- Your goal -
From the first line to the last, please reproduce the material exactly, skipping the pictures.

- Exercise data -

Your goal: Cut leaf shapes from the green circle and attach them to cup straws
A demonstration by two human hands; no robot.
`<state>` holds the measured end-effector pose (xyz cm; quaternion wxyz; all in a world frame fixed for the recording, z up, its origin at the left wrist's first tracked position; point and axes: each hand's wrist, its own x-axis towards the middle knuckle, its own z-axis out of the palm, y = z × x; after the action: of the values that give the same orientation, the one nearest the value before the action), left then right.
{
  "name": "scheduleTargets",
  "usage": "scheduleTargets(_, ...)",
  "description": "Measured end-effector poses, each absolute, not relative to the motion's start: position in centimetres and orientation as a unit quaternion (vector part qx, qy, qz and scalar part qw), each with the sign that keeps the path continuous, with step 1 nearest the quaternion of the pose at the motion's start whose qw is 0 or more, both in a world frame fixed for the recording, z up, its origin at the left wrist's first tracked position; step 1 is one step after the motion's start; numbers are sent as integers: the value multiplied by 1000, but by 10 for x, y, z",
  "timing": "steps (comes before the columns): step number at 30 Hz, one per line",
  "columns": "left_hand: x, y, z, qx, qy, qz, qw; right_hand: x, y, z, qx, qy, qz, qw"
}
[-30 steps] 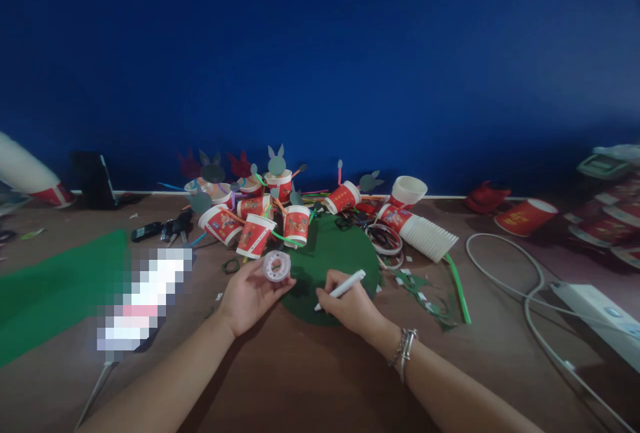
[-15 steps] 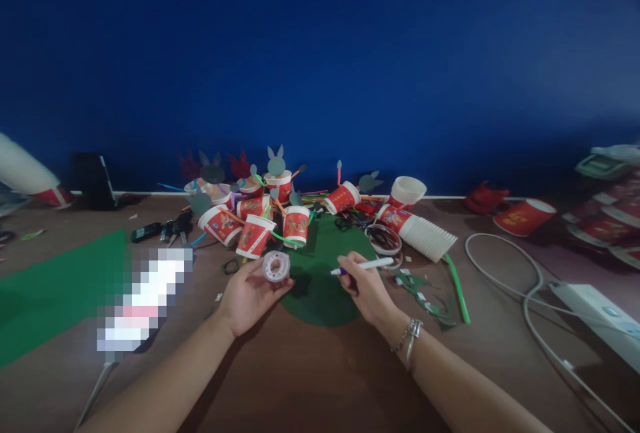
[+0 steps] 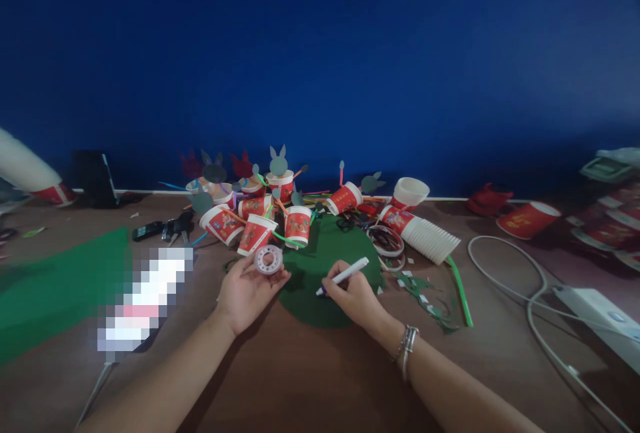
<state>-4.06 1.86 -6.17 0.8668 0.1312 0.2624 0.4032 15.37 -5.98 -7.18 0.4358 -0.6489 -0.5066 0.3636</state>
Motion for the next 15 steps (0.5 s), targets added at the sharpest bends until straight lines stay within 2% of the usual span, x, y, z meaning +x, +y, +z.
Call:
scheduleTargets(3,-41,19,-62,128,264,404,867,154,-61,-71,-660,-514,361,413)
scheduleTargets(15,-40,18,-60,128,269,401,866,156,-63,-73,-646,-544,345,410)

- Expected answer -
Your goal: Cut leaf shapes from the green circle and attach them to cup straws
A demonstration by two human hands; no robot.
`<state>` holds the measured end-effector pose (xyz cm; quaternion wxyz; all in a world frame fixed for the recording, z up, its origin at the left wrist's first tracked position; point and axes: each hand's wrist, its own x-axis towards the middle knuckle, its own z-axis out of the palm, y = z × x; after the action: of the values that give the same orientation, the one nearest the value before the action), left then right.
{
  "name": "scheduleTargets",
  "usage": "scheduleTargets(_, ...)",
  "description": "Measured end-effector poses, each absolute, not relative to the motion's start: position in centimetres and orientation as a unit quaternion (vector part qx, qy, qz and scalar part qw), each with the sign that keeps the path continuous, with step 1 nearest the quaternion of the pose at the motion's start whose qw is 0 or more, both in a world frame fixed for the recording, z up, its origin at the left wrist's first tracked position; step 1 is one step after the motion's start; numbers are sent as integers: the value multiplied by 1000, but by 10 for x, y, z",
  "timing": "steps (comes before the columns): step number at 30 Hz, one per line",
  "columns": "left_hand: x, y, z, qx, qy, qz, qw; right_hand: x, y, z, qx, qy, qz, qw"
}
[-30 steps] 
[-15 steps] 
[+0 steps] 
<state>-4.06 1.86 -6.17 0.8668 0.1312 0.2624 0.4032 15.37 -5.98 -7.18 0.4358 -0.6489 -0.5066 0.3636</state>
Motion for the next 15 steps (0.5 s), targets added at the sharpest bends until straight lines stay within 2% of the usual span, x, y, z meaning +x, +y, +z.
Call:
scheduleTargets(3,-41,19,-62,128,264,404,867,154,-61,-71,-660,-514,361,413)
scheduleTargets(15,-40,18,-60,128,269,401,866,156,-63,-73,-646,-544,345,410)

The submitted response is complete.